*** Opening of Source records ***

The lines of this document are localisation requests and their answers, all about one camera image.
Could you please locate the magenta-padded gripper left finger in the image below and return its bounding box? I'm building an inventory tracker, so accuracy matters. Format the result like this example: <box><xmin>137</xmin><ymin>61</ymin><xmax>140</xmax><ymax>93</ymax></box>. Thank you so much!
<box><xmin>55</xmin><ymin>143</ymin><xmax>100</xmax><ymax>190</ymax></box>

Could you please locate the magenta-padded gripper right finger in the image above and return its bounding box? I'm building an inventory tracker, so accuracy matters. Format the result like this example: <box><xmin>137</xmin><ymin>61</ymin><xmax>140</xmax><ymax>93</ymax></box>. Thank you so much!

*** Close of Source records ***
*** Opening of Source records ***

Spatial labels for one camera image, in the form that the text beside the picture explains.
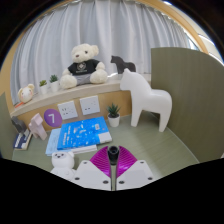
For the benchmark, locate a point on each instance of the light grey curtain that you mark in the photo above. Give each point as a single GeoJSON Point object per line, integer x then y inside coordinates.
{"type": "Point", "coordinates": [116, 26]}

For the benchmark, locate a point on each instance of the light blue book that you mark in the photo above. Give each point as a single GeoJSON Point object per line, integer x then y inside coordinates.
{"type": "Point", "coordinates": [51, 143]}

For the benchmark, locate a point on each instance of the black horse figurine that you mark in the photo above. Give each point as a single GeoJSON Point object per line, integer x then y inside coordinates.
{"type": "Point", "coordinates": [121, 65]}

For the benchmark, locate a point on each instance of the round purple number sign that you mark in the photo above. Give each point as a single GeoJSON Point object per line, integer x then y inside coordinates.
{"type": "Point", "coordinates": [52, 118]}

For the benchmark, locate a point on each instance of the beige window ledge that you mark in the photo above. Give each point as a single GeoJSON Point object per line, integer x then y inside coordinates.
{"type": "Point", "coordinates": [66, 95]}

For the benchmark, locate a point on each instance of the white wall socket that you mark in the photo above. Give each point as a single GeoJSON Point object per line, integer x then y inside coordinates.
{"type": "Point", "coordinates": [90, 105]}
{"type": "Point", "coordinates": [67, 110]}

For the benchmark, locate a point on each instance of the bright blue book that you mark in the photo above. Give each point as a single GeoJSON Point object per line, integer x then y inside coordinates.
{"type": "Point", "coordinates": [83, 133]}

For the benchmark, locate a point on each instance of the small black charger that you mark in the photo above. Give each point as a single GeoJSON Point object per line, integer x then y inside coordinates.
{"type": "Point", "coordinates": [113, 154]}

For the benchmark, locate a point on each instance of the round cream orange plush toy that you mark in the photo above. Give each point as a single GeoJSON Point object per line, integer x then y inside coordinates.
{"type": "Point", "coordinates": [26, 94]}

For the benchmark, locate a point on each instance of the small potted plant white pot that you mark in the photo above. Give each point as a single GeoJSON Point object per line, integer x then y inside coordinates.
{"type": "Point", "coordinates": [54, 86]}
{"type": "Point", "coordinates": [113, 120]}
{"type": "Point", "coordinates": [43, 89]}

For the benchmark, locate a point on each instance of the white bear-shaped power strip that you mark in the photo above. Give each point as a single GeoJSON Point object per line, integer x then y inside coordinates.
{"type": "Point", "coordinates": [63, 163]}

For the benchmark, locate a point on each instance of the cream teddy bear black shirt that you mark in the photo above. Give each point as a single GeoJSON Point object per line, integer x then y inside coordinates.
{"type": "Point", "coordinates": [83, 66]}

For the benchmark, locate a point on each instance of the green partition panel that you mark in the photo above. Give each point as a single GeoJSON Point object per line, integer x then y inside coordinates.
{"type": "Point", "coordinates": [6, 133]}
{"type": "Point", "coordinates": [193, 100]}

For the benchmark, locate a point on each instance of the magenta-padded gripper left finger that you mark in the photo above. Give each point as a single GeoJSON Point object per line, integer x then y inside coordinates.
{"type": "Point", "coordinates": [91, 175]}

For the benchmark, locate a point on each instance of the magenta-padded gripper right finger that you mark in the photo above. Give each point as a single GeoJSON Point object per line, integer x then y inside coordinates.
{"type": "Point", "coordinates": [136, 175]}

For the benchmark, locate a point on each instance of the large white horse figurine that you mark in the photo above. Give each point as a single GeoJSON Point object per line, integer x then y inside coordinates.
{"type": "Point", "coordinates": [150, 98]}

*** Close of Source records ***

Task statement -> For each line in the records that contains the word "much", make a copy.

Task answer ->
Could you please locate the magenta-padded gripper left finger in the image below and return its bounding box? I'm building an inventory tracker, so accuracy matters. Format the result like this example: <box><xmin>137</xmin><ymin>61</ymin><xmax>140</xmax><ymax>93</ymax></box>. Thank you so much!
Could you please locate the magenta-padded gripper right finger in the image above and return its bounding box? I'm building an inventory tracker, so accuracy matters. Format the result like this example: <box><xmin>137</xmin><ymin>61</ymin><xmax>140</xmax><ymax>93</ymax></box>. Thank you so much!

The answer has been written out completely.